CLARKSVILLE, Tenn. (WTVF) — A Clarksville man who refrained from getting a COVID-19 vaccine says information on social media almost killed him.
"I didn't ask questions about COVID before I got sick," said Randy Gieger. "I didn't educate myself. I listened to social media."
Randy Gieger was admitted to Vanderbilt University Medical Center at the beginning of June with COVID-19. He was there for seven weeks. Four were spent hooked up to a ventilator.
"They put video tablets in front of me everyday and I could hear my family talking to me and those are the things that got me through it," Randy Gieger said.
When Gieger became eligible for a COVID-19 vaccine, he and his wife chose not to get vaccinated. They didn't think COVID-19 would find them. Social media convinced them of it.
"We stayed to ourselves. We wore our masks like we were supposed to and [thinking] just that's not going to affect me. I'm camping, playing with my children and going about my business, this isn't going to affect me, but when it hits you it affects you. It is a life changing process," Randy Gieger said.
Gieger is currently unable to work and faces a long recovery.
"By not educating myself on it [my family] went through a ton of heartfelt heartache and financial struggles because of my decisions," Randy Gieger said.
His wife Michelle is home-bound with him.
"He still needs help daily with everyday things we take for granted, like eating," said Michelle Gieger. "He's just getting to the point where he can feed himself, get up and get in the shower by himself, but he needs help getting out and getting dried off."
The couple and their children are now fully vaccinated.
"Randy has always been strong and healthy and active. I knew if it got him that I could be sick too," Michelle Gieger said.

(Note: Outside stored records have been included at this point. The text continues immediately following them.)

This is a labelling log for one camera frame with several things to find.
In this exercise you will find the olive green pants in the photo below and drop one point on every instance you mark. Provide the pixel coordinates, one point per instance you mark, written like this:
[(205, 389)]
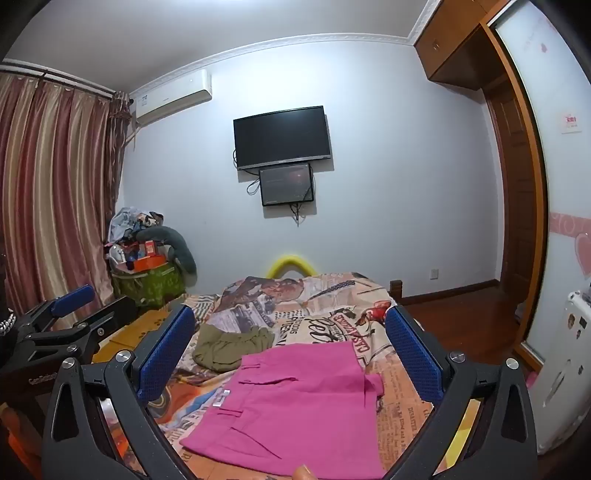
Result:
[(221, 350)]

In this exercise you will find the wooden door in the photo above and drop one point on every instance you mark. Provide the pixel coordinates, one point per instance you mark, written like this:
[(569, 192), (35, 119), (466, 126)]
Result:
[(508, 184)]

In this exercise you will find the striped curtain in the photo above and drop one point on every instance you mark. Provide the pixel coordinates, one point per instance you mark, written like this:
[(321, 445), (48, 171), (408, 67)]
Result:
[(55, 184)]

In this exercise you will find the yellow bed sheet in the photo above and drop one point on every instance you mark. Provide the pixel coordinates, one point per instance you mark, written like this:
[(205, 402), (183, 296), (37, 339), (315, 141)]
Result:
[(468, 417)]

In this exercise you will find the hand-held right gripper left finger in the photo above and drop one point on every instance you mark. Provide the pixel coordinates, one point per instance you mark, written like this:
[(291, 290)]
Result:
[(166, 355)]

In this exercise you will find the grey pillow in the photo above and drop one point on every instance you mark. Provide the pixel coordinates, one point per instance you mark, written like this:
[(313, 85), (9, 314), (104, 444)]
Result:
[(184, 258)]

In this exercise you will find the wooden bed post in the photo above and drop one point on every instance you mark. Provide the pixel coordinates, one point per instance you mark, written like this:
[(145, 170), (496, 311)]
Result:
[(397, 290)]

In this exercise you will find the orange box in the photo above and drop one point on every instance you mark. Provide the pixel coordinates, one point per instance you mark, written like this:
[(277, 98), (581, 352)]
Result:
[(150, 263)]

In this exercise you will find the white curtain rail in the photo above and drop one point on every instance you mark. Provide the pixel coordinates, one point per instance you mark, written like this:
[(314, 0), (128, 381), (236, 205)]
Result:
[(55, 76)]

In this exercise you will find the red white sticker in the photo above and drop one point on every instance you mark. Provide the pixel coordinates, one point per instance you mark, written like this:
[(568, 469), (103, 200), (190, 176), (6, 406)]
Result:
[(571, 123)]

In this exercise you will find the wooden overhead cabinet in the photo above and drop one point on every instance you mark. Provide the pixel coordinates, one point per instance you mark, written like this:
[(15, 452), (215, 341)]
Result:
[(452, 41)]

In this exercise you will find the pink pants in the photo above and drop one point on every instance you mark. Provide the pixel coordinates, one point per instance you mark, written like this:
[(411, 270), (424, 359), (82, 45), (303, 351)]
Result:
[(300, 406)]

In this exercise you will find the person's right hand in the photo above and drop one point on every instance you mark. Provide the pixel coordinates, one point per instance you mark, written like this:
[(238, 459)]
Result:
[(303, 473)]

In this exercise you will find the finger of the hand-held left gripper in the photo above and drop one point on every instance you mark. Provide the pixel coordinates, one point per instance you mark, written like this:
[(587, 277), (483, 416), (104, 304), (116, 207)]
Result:
[(108, 314), (74, 299)]

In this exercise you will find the green bag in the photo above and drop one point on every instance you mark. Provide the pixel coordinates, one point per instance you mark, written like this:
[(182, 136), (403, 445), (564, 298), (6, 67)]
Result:
[(147, 284)]

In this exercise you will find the black wall television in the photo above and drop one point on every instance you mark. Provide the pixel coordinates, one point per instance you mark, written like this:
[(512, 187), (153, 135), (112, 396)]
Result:
[(281, 136)]

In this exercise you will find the white appliance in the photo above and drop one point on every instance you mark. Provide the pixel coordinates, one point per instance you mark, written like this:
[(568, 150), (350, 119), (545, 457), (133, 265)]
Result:
[(563, 369)]

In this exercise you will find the small black monitor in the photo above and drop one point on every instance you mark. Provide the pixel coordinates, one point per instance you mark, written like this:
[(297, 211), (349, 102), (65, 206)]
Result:
[(286, 184)]

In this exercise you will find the pile of mixed clutter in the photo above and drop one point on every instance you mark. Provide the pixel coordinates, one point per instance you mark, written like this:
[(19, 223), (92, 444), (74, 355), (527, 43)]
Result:
[(131, 221)]

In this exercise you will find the white air conditioner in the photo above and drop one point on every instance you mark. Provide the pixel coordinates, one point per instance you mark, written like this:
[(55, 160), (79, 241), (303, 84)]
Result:
[(171, 99)]

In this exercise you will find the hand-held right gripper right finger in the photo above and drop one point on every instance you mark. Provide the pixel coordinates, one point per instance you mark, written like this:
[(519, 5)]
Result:
[(413, 355)]

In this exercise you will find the printed blanket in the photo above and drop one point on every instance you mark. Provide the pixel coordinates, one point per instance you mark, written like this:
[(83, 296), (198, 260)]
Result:
[(323, 300)]

The Giegers are begging their fellow rural and conservative neighbors to reevaluate where they're getting information about COVID-19.
"Do not listen to Facebook. Do not listen to some of the media outlets and different things because there are so many different things said. Go to your doctor. Listen to what your doctor says. If your doctor tells you to take it there is a reason for taking it," Randy Geiger said.
Last week, COVID cases rose again in Tennessee. The Department of Health reports the state is seeing the highest level of hospitalizations since February.